# Proud Dad Moment...



## TN Hawkeye (May 7, 2018)

So this isn't going to be one of those Facebook type posts where someone posts a bunch of stuff that really should be said to the person they are talking about instead of all their friends. This is about being a father and coming to the realization that your child is just like you... Good and Bad. My son follows a long line of males with our last name that have suffered from depression. He is 11 and talked of suicide when he was 9. We got him into counseling and he has made incredible progress since then. His 11 and 12 year old soccer team won the regular season championship and yesterday won the tournament championship game 12-2. He led his team in goals and assists and yesterday had 4 goals and 3 assists. But the best parts of the whole season for me was seeing him smile and be a kid on the field. I know he inherited his issues from me. My dad has battled it his whole life, I have battled it my whole life, and unfortunately my son will probably too.

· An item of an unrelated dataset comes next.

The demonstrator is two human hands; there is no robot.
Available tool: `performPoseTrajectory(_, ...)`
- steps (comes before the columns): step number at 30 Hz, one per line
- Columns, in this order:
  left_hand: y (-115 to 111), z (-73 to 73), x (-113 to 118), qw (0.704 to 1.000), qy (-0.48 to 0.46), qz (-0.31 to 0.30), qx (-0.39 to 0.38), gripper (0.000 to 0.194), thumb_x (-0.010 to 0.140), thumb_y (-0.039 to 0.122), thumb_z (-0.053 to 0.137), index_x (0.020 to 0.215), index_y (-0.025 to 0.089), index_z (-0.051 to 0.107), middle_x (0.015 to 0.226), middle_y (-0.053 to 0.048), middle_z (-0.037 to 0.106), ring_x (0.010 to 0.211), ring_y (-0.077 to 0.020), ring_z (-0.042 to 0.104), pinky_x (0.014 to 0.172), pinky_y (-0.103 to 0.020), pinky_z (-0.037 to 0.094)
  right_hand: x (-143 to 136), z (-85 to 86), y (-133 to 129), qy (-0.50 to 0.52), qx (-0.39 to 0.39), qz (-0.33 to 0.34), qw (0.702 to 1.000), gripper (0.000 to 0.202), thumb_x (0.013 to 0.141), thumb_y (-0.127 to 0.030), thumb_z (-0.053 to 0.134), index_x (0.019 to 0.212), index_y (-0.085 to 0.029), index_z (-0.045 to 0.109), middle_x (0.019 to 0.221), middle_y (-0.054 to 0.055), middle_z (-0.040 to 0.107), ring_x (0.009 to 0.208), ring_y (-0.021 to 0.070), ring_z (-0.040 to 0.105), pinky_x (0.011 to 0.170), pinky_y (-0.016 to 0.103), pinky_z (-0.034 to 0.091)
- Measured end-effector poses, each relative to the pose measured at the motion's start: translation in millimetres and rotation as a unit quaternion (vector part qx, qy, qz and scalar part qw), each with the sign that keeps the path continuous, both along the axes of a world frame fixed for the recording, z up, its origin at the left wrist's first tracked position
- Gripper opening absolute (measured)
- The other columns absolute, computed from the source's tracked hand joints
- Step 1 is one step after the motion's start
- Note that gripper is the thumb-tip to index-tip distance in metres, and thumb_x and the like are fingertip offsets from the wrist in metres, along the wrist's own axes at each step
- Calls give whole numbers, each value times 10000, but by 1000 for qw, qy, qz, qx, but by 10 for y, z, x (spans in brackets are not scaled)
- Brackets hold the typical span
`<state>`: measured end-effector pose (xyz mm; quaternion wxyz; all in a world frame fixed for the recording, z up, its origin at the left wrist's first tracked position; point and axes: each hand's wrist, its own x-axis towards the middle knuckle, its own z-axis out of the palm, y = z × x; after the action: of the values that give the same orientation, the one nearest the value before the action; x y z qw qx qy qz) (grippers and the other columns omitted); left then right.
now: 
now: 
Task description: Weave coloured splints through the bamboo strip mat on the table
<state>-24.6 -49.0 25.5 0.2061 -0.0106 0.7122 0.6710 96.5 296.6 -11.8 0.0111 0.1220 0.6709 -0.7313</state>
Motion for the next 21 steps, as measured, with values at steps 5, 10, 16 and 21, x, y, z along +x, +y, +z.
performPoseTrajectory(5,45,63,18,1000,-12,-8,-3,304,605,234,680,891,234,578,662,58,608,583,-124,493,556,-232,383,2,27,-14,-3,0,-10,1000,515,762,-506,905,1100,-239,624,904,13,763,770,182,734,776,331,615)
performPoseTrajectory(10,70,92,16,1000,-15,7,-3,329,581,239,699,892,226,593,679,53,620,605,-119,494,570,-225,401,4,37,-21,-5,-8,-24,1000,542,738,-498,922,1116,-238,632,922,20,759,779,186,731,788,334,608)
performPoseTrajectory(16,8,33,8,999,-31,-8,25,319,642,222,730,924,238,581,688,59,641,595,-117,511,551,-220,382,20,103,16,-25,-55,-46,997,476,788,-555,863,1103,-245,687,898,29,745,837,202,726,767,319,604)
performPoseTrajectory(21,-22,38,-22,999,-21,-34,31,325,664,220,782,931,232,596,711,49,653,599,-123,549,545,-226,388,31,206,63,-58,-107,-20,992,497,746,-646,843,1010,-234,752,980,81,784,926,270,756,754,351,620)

But when I look at this picture and I see him smiling and happy and I think about him doing an airplane after he scored or chest bumping his teammates after they scored I know that he also inherited some of my joy for life. 
To quote Harry Chapin "...it occurred to me, he'd grown up just like me, my boy was just like me."


----------



## ctrav (Aug 18, 2018)

&#128077;&#127998;&#128077;&#127998;


----------



## Ware (Jan 28, 2017)

Great story - thank you for sharing!

Reminds me - we had new member join TLF recently that put this in his activation justification:



> So that I can see what my dad talks about and how I can help him in the garage...


How cool is that. :thumbsup:


----------



## The_iHenry (Apr 23, 2019)

That's awesome. Bet he felt like he was on top of the world.


----------



## pennstater2005 (Jul 17, 2017)

Good Dad stuff right there :thumbsup:


----------



## J_nick (Jan 28, 2017)

My wife just told me our 3.5 year old had to teach her how to run the leaf blower today.


----------



## TN Hawkeye (May 7, 2018)

J_nick said:


> My wife just told me our 3.5 year old had to teach her how to run the leaf blower today.


I can imagine her telling you and you slowly looking in your child's direction while Wind Beneath My Wings play in the background.


----------



## pennstater2005 (Jul 17, 2017)

TN Hawkeye said:


> J_nick said:
> 
> 
> > My wife just told me our 3.5 year old had to teach her how to run the leaf blower today.
> ...


My 7 year old son has shown my wife how to use the choke on various pieces of equipment, set the parking brake on the tractor, amongst other things and it is glorious


----------



## TN Hawkeye (May 7, 2018)

My wife gave me crap all winter about the brown lawn. I kept telling her I'd rather have it green during the summer when we are out the than green during the winter we are stuck inside. All the fescue yards are light green and crunchy here now so I said "Who's lawn is green now.?" And she said they are all green. My 7 year old said "no way mommy. Daddy's is way greener. Look at the line between our yard and Mr. (neighbor)." He unknowingly pointed out his first domination line.


----------



## ctrav (Aug 18, 2018)

TN Hawkeye said:


> My wife gave me crap all winter about the brown lawn. I kept telling her I'd rather have it green during the summer when we are out the than green during the winter we are stuck inside. All the fescue yards are light green and crunchy here now so I said "Who's lawn is green now.?" And she said they are all green. My 7 year old said "no way mommy. Daddy's is way greener. Look at the line between our yard and Mr. (neighbor)." He unknowingly pointed out his first domination line.


  :lol: :thumbup:


----------